(Exercise brief) Copy the records below exactly, starting at the line that contains "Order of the" and ending at the line that contains "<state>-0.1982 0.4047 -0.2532"; leave out any pictures.

Top of Exercise data

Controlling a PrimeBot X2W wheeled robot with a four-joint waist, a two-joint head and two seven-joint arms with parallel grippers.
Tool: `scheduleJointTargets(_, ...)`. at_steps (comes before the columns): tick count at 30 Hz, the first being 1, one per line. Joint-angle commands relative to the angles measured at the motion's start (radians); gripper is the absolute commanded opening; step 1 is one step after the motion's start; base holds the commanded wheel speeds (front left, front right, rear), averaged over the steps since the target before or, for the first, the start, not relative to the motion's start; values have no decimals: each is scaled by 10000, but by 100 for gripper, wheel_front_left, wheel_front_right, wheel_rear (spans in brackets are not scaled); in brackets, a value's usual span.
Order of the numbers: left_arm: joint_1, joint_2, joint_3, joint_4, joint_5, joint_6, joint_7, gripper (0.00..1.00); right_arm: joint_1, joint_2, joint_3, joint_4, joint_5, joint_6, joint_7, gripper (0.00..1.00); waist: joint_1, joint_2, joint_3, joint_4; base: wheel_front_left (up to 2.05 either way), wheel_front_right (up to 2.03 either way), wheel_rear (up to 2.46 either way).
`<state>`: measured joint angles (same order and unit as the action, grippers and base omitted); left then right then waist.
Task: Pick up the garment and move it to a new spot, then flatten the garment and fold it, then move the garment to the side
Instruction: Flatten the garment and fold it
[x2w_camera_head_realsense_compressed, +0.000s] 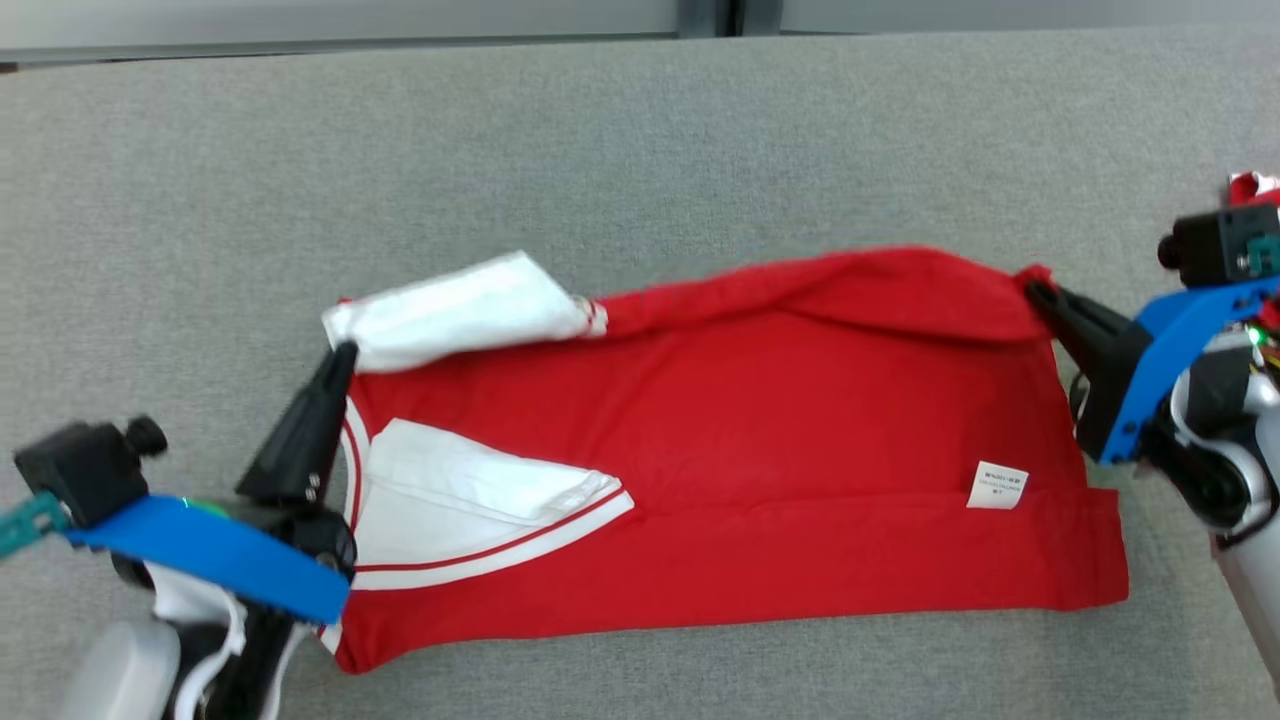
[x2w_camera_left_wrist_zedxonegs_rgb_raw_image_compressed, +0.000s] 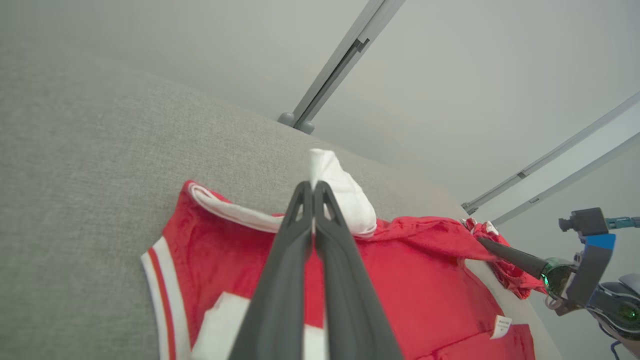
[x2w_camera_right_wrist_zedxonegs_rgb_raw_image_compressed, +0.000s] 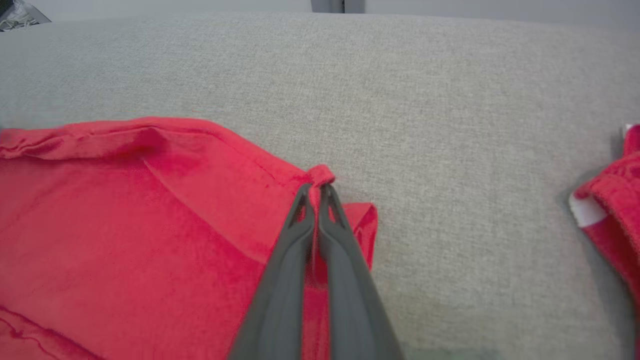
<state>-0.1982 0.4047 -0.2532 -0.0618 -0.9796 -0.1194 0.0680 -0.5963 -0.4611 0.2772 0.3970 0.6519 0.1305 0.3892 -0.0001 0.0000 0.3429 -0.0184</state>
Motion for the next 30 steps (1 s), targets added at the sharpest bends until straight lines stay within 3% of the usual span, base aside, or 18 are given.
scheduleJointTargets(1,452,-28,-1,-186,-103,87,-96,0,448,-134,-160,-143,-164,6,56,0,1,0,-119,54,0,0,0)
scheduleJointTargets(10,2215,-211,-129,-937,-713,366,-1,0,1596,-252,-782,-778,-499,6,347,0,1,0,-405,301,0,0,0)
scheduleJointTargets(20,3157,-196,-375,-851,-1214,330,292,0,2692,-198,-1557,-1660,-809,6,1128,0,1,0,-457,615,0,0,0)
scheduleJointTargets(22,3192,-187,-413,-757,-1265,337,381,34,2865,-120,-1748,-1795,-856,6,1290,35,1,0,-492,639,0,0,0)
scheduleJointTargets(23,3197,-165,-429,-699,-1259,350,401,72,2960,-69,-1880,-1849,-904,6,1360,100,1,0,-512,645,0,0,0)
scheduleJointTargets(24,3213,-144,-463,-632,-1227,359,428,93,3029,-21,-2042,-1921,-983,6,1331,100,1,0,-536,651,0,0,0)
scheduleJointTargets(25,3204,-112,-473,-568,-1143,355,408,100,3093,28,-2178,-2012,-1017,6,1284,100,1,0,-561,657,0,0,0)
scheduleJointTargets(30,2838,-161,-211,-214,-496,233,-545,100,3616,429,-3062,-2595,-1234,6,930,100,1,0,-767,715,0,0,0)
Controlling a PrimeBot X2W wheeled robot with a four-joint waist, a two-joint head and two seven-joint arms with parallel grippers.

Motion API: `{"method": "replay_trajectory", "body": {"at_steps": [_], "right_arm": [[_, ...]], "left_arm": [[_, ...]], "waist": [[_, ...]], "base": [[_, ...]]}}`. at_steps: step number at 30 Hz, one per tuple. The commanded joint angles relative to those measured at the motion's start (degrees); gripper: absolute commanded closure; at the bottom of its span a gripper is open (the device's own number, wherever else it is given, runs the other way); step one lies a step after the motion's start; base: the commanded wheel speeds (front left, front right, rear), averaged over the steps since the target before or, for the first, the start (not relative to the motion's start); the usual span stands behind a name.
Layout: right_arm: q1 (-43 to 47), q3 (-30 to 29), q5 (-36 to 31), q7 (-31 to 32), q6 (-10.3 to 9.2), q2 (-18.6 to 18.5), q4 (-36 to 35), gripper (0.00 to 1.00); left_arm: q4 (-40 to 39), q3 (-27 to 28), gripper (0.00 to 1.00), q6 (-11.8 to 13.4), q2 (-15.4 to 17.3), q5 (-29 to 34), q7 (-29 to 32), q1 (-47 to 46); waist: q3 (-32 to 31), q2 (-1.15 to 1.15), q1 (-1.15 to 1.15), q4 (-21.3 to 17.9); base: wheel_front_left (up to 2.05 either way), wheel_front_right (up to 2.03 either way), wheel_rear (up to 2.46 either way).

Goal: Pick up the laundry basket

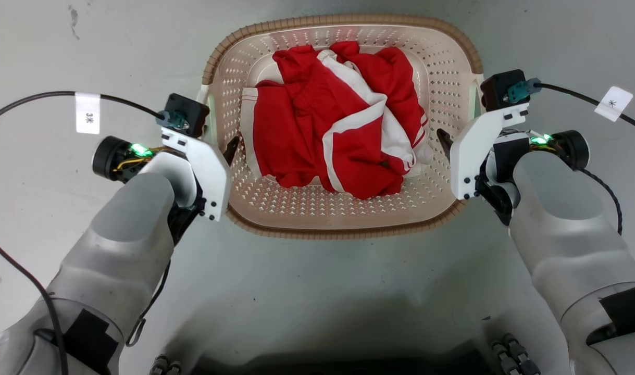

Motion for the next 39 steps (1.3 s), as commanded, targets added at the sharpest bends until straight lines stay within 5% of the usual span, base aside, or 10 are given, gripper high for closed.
{"method": "replay_trajectory", "body": {"at_steps": [1,15,25,39], "right_arm": [[-1.23,0.44,0.20,-0.15,-0.06,0.07,0.32,1.00],[0.18,1.06,0.14,0.16,-0.05,-0.35,2.11,1.00],[4.51,4.25,3.41,7.43,-0.05,-0.33,2.63,1.00],[13.50,9.34,6.78,16.79,-0.04,-0.27,2.90,1.00]], "left_arm": [[0.23,-0.80,1.00,0.13,0.48,-0.54,0.27,-0.04],[-1.37,-7.82,1.00,0.12,1.60,-6.83,1.64,1.65],[-5.12,-15.01,1.00,0.03,3.11,-12.73,5.40,5.66],[-13.50,-23.64,1.00,-0.12,6.32,-24.96,13.56,14.51]], "waist": [[-0.02,0.00,0.00,0.09],[-2.91,0.00,0.00,0.51],[-9.43,0.00,0.00,0.38],[-27.67,0.00,0.00,0.54]], "base": [[0.00,0.00,0.00],[0.00,0.00,0.00],[0.00,0.00,0.00],[0.00,0.00,0.00]]}}
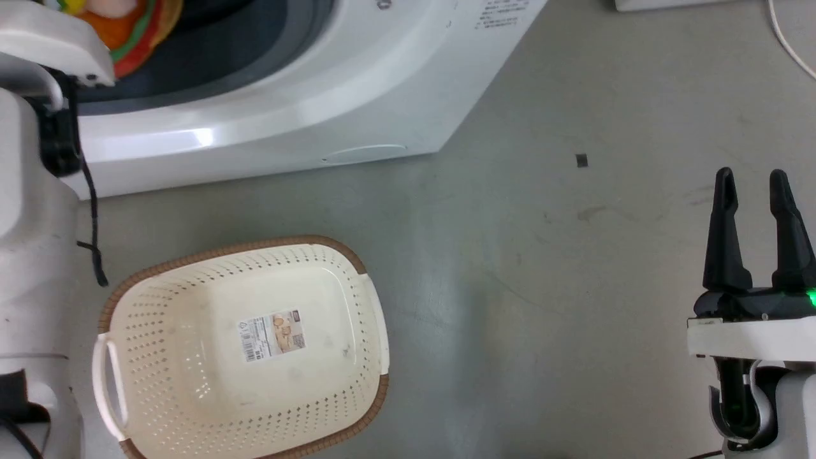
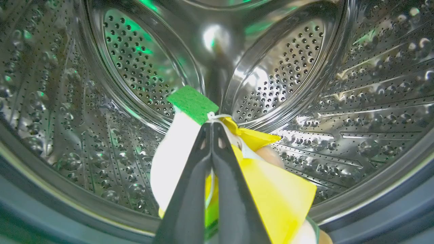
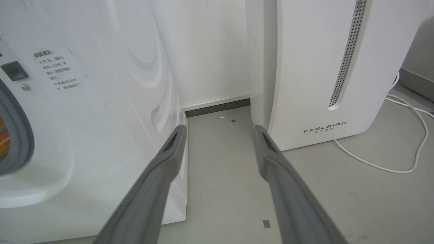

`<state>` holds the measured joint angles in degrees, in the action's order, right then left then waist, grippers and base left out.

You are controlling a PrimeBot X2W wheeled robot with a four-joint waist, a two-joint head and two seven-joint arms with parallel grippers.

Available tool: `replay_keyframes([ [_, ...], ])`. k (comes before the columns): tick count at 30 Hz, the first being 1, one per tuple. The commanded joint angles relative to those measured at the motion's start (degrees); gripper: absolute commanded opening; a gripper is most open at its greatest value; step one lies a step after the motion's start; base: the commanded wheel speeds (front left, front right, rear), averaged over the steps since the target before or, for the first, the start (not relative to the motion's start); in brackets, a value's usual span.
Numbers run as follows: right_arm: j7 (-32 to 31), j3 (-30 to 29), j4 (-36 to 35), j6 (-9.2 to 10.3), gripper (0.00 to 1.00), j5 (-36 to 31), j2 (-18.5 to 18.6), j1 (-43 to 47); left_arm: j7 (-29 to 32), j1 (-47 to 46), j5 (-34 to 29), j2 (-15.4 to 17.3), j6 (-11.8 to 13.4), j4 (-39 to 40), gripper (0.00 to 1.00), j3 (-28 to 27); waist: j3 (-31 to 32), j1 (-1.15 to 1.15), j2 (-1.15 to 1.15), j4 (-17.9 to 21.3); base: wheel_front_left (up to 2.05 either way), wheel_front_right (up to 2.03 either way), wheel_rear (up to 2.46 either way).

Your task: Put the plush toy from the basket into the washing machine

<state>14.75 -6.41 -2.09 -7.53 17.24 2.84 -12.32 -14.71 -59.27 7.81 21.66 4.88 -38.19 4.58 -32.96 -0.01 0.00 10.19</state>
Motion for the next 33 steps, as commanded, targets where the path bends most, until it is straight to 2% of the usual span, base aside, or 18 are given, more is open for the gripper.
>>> replay_keyframes([
  [1, 0.25, 0.18, -0.26, 0.04, 1.0, 0.58, 0.04, -1.25, -0.29, -1.31, 0.2, 0.62, 0.18, -0.26, 0.0, -0.58, -1.84, 0.01, 0.0, 1.39, 0.0, 0.0, 0.0],
  [8, 0.25, 0.74, -0.53, 0.04, 1.0, 0.96, 0.04, -2.24, -0.29, -4.54, 0.46, 2.07, 0.32, -0.9, 0.0, -2.25, -3.7, 0.01, 0.0, 2.36, 0.0, 0.0, 0.0],
  [18, 0.25, 3.03, -1.09, 0.04, 1.0, 1.66, 0.04, -3.37, -0.29, -14.92, -0.51, 4.86, 0.3, -4.61, 0.0, -2.9, -7.15, 0.01, 0.0, 4.75, 0.0, 0.0, 0.0],
  [25, 0.25, 3.55, -1.06, 0.04, 1.0, 1.84, 0.04, -3.65, -0.29, -17.47, -1.08, 5.31, 0.41, -5.22, 0.0, -3.11, -8.51, 0.01, 0.0, 5.37, 0.0, 0.0, 0.0],
  [26, 0.25, 3.56, -1.03, 0.04, 1.0, 1.85, 0.04, -3.71, -0.29, -17.53, -1.18, 5.29, 0.63, -5.26, 0.38, -3.19, -8.62, 0.01, 0.0, 5.38, 0.0, 0.0, 0.0],
  [27, 0.25, 3.58, -0.97, 0.04, 1.0, 1.86, 0.04, -3.76, -0.29, -17.44, -1.1, 5.19, 0.71, -5.78, 1.0, -3.32, -8.65, 0.01, 0.0, 5.36, 0.0, 0.0, 0.0],
  [33, 0.25, 3.64, -0.65, 0.04, 1.0, 1.66, 0.04, -3.88, -0.29, -16.72, -1.55, 5.25, 0.19, -7.21, 1.0, -2.94, -8.23, 0.01, 0.0, 5.06, 0.0, 0.0, 0.0],
])
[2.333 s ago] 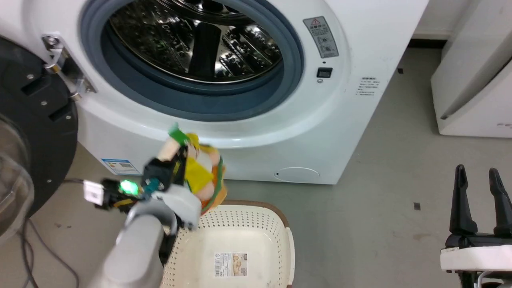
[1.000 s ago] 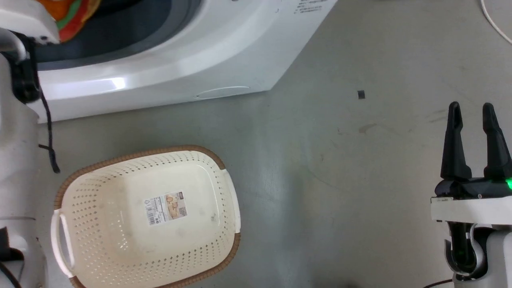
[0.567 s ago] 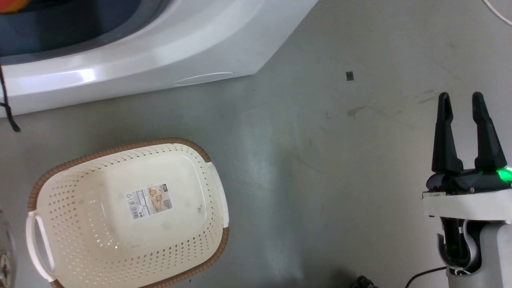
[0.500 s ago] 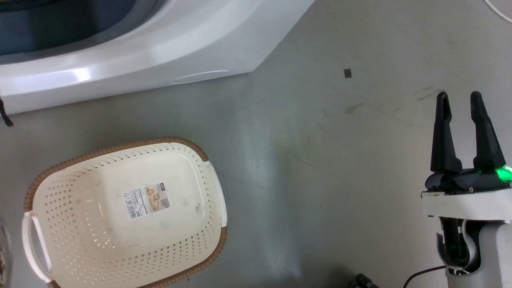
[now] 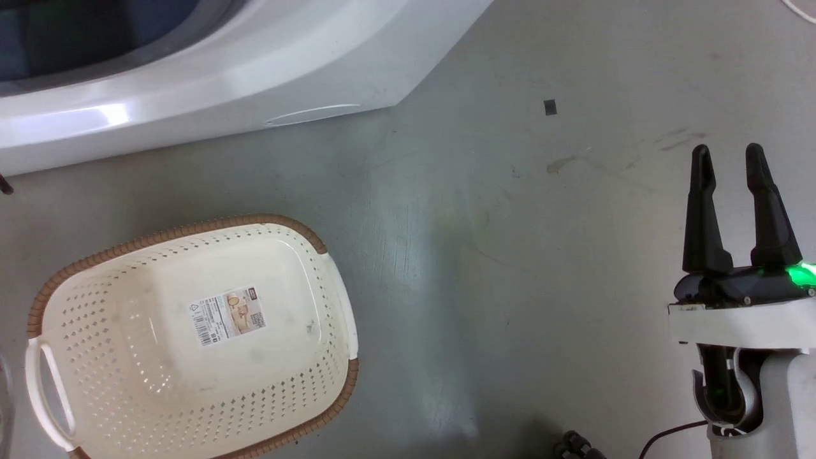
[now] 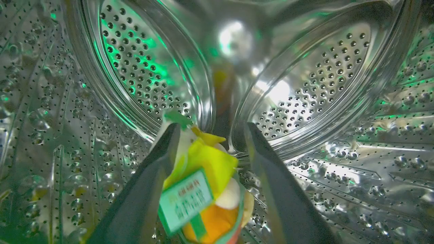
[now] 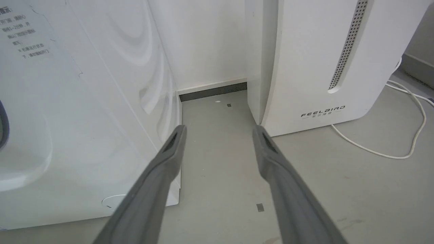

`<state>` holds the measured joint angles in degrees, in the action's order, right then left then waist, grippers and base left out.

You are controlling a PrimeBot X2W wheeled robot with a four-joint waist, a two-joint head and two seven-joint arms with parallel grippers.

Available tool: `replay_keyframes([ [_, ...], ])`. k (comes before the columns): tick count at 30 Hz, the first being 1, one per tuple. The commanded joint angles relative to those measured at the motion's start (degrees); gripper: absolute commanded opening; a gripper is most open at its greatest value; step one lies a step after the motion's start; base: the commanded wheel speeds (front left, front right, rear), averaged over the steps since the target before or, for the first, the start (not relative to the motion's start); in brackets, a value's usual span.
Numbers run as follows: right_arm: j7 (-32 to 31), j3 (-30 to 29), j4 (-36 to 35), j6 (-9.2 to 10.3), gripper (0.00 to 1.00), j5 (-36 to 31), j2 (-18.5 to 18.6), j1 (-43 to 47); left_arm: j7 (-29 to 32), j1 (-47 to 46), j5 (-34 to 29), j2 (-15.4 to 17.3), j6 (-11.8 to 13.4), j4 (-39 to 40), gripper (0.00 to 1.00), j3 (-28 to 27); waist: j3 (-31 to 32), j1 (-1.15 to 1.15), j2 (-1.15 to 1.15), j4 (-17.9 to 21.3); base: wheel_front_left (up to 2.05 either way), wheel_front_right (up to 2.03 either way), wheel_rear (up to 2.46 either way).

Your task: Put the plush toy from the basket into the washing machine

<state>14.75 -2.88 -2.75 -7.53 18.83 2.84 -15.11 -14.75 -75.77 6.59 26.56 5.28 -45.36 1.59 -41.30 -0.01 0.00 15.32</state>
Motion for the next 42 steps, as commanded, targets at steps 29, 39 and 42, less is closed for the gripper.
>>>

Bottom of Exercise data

(Task solution)
Order of the numbers: left_arm: joint_1, joint_2, joint_3, joint_4, joint_5, joint_6, joint_7, gripper (0.00..1.00); right_arm: joint_1, joint_2, joint_3, joint_4, joint_5, joint_6, joint_7, gripper (0.00..1.00); waist: joint_1, joint_2, joint_3, joint_4; base: wheel_front_left (up to 2.05 either way), wheel_front_right (up to 2.03 either way), wheel_rear (up to 2.46 either way).
`<state>`: measured joint angles (same order and unit as the action, grippers and base omitted); left then right then waist.
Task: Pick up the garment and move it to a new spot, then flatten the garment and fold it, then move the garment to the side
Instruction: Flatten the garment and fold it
[x2w_camera_head_realsense_compressed, +0.000s] 
[x2w_camera_left_wrist_zedxonegs_rgb_raw_image_compressed, +0.000s] 
[x2w_camera_right_wrist_zedxonegs_rgb_raw_image_compressed, +0.000s] 
<state>-0.1982 0.4047 -0.2532 -0.0618 -0.9796 -0.1194 0.0680 -0.5963 -0.4611 0.2772 0.3970 0.6519 0.1305 0.3892 -0.0001 0.0000 0.3429 -0.0184</state>

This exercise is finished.